======== DATA BELOW ========

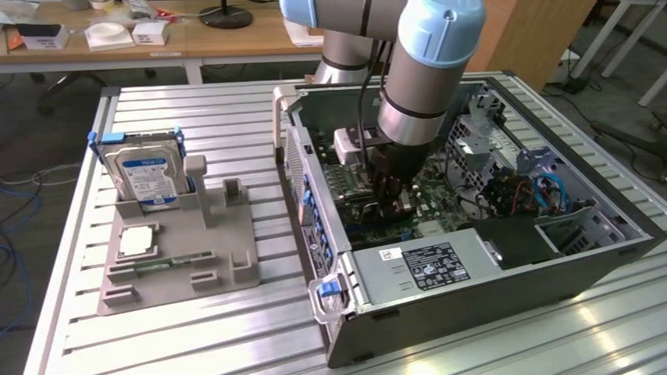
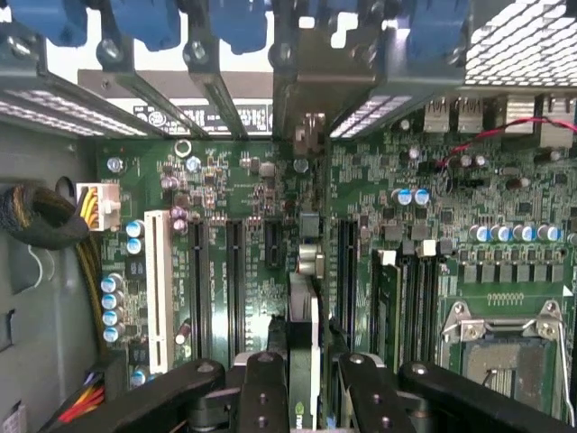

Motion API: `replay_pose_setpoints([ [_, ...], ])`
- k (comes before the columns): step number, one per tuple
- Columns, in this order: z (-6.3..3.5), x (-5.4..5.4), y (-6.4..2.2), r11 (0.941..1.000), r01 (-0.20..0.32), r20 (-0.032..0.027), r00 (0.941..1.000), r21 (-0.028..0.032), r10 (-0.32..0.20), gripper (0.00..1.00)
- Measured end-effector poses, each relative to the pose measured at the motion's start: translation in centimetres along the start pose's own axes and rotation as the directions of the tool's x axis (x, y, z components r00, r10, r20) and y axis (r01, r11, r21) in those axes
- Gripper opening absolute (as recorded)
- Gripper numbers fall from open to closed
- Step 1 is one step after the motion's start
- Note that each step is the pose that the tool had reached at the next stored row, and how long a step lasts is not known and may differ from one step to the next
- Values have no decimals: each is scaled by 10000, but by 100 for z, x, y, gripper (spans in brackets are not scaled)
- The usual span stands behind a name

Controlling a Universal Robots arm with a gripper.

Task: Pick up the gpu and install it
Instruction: 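Insert the gpu into the slot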

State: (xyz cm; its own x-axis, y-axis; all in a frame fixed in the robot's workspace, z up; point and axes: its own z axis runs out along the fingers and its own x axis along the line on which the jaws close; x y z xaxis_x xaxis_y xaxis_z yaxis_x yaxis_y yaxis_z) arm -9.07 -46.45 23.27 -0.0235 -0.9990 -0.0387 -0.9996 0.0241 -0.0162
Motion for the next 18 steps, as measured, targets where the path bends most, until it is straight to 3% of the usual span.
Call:
replay_pose_setpoints([
  [12,-4,0,0,10000,0,-4,10000,0,0,27],
  [18,-55,-1,0,10000,0,-6,10000,14,0,28],
])
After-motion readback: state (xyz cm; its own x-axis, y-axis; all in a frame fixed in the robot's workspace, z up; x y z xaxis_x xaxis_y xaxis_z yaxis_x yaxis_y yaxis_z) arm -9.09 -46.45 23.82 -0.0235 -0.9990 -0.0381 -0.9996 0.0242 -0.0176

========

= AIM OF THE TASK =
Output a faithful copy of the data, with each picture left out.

= TASK RESPONSE =
Motion API: `replay_pose_setpoints([ [_, ...], ])`
- k (comes before the columns): step number, one per tuple
- Columns, in this order: z (-6.3..3.5), x (-5.4..5.4), y (-6.4..2.2), r11 (0.941..1.000), r01 (-0.20..0.32), r20 (-0.032..0.027), r00 (0.941..1.000), r21 (-0.028..0.032), r10 (-0.32..0.20), gripper (0.00..1.00)
- Measured end-effector poses, each relative to the pose measured at the motion's start: translation in centimetres along the start pose's own axes and rotation as the directions of the tool's x axis (x, y, z components r00, r10, r20) and y axis (r01, r11, r21) in those axes
- Gripper opening absolute (as recorded)
- Gripper numbers fall from open to closed
- Step 1 is one step after the motion's start
- Note that each step is the pose that the tool had reached at the next stored row, and how long a step lasts is not known and may differ from one step to the next
- Values have no decimals: each is scaled by 10000, but by 100 for z, x, y, gripper (spans in brackets are not scaled)
- The usual span stands behind a name

Controlling a Universal Robots arm with a gripper.

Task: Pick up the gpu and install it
Instruction: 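Insert the gpu into the slot
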
State: (xyz cm; its own x-axis, y-axis; all in a frame fixed in the robot's workspace, z up; point and axes: its own z axis runs out along the fingers and its own x axis along the line on which the jaws close; x y z xaxis_x xaxis_y xaxis_z yaxis_x yaxis_y yaxis_z) arm -9.07 -46.45 23.27 -0.0235 -0.9990 -0.0387 -0.9996 0.0241 -0.0162
Motion for the next 18 steps, as measured, targets where the path bends most, until it is straight to 3% of the usual span.
Call:
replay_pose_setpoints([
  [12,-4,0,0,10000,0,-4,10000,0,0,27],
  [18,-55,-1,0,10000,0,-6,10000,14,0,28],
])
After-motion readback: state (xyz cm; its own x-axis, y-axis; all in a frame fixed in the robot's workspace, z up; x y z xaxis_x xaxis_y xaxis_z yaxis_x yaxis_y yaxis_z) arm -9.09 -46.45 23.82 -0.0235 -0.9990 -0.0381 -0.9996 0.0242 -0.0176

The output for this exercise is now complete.